Parmi les mesures d’économie décidées, le 11 mars 2012, par le Gouvernement fédéral belge, figure la fin du financement par l’Etat fédéral de la coopération avec les universités des pays en développement et le transfert de la charge vers les Communautés au titre de « compétence usurpée ».

Cette décision est lourde de conséquences car il est très probable que la Communauté Wallonie-Bruxelles n’aura pas les moyens financiers d’assumer cette charge. Il ne fait pourtant aucun doute que les activités de coopération universitaires au développement constituent une contribution majeure au développement des pays du Sud !

En vue d’interpeller le monde politique quant à l’impact d’une telle décision, vous êtes invité à signer la pétition et à la diffuser autour de vous afin de préserver cet outil majeur de collaborations avec les universités du sud :

Pétition : NON à un abandon de la coopération avec les universités des pays en développement !

Celle-ci s’adresse tant aux autorités fédérales que communautaires pour leur demander simplement de garantir:

  • le maintien des moyens financiers actuels afin de permettre la poursuite des actions de coopération universitaire;
  • en cas de transfert de cette compétence, la pétition réclame une transition concertée, efficace, participative et mûrement réfléchie dans le respect de toutes les parties concernées.

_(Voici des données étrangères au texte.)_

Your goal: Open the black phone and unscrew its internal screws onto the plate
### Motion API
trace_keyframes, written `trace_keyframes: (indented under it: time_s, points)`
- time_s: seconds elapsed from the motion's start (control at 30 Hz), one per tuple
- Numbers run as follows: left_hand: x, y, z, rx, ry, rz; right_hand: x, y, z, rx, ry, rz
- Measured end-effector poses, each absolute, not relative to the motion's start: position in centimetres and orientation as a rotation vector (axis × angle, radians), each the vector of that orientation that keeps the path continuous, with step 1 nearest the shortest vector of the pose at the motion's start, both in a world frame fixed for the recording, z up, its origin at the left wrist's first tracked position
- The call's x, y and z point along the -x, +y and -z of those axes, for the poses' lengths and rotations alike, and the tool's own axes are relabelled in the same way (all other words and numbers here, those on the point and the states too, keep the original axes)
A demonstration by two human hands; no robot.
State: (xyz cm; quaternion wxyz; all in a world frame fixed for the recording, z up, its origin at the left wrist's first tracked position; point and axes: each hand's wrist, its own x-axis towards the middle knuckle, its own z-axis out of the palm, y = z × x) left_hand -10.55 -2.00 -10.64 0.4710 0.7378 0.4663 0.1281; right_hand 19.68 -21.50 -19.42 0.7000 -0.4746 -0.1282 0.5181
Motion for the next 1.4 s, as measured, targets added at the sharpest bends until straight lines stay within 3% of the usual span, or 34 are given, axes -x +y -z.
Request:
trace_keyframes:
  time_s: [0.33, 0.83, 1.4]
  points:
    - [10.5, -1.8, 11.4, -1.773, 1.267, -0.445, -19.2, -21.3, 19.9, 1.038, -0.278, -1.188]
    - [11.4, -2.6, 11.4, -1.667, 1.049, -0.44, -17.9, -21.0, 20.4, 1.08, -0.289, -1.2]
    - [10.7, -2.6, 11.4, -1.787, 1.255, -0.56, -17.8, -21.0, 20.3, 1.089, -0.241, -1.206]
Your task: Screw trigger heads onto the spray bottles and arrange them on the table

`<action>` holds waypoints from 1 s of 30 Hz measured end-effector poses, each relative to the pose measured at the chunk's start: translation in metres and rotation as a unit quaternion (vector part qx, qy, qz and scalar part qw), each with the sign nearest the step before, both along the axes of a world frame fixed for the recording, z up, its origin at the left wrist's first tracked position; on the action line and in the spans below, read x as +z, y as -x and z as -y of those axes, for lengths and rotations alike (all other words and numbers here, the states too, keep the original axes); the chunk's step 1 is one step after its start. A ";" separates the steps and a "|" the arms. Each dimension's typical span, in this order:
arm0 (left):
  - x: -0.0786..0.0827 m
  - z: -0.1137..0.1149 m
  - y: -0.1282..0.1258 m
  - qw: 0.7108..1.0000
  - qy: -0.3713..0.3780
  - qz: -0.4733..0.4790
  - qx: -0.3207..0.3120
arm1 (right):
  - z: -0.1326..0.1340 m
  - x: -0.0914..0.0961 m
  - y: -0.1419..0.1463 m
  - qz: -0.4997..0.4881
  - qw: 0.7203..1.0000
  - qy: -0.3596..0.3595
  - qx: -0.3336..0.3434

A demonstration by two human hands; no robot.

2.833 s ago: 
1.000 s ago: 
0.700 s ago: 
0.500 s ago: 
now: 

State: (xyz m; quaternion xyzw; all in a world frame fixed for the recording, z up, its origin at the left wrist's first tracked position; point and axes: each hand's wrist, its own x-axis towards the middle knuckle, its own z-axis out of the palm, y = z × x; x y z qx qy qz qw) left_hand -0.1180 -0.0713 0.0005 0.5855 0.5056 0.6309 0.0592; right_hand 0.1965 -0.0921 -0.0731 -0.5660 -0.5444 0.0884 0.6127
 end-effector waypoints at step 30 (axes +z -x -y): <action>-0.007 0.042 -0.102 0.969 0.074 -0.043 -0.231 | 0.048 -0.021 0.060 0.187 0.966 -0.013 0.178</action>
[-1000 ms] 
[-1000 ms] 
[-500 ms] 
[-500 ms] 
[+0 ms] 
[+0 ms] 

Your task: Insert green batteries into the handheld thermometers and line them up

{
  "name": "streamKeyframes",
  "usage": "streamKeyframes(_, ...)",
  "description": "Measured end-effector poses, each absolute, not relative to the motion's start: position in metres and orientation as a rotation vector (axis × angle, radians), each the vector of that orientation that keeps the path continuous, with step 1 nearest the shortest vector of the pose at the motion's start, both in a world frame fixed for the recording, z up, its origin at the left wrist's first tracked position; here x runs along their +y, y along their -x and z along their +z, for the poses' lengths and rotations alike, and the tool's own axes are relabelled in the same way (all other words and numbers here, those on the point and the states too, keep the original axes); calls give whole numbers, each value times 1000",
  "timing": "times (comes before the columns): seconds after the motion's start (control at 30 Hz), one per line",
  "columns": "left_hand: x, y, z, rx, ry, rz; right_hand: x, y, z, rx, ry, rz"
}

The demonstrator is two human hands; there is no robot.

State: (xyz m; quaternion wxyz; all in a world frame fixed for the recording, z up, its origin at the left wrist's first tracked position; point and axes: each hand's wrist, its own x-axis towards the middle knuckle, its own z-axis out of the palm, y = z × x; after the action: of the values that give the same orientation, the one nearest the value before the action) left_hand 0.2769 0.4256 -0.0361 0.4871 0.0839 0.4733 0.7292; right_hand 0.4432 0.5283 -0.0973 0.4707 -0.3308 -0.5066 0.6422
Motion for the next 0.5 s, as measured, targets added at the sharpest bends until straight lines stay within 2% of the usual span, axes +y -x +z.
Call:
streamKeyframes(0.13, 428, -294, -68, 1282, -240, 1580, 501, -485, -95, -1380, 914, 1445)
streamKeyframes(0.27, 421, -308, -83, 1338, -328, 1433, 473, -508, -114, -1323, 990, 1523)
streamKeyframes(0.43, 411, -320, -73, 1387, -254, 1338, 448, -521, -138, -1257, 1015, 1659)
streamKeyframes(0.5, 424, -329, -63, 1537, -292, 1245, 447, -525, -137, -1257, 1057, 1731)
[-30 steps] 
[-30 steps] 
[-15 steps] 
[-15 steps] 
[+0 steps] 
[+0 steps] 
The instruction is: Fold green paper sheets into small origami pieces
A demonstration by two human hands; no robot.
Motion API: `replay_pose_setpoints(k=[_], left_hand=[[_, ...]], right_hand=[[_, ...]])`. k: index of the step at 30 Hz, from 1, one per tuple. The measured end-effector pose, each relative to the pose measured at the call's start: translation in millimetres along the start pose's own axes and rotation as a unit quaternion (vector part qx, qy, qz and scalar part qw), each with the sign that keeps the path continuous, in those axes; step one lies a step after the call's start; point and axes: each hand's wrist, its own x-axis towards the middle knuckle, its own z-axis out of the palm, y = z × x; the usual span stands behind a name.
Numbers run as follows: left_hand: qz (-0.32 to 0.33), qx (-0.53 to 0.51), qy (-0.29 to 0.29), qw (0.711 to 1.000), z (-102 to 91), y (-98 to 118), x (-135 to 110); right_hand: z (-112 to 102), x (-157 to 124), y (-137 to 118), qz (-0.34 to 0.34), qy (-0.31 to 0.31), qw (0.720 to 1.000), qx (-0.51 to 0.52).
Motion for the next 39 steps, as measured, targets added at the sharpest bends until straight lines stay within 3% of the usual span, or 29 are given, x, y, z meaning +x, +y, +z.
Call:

Depuis de nombreuses années, nos universités se sont impliquées sans compter dans de multiples activités de recherche et de formation qui, menées en étroite collaboration avec les universités du Sud, ont permis de renforcer celles-ci en tant que moteurs du développement de leurs pays.

Nos chercheurs mais aussi nos étudiants ont multiplié les projets de développement avec nos partenaires du Sud. Leurs actions ont débouché sur des réalisations aux conséquences très positives pour les populations des pays en développement dans des domaines aussi variés que la santé, la formation, les changements climatiques et environnementaux, les progrès de la démocratie…

Un arrêt brutal du financement de ces activités serait catastrophique pour nombre de nos universités partenaires. De multiples projets de recherche et de formation qui contribuaient à partager le savoir des chercheurs du Nord et du Sud devraient être immédiatement arrêtés.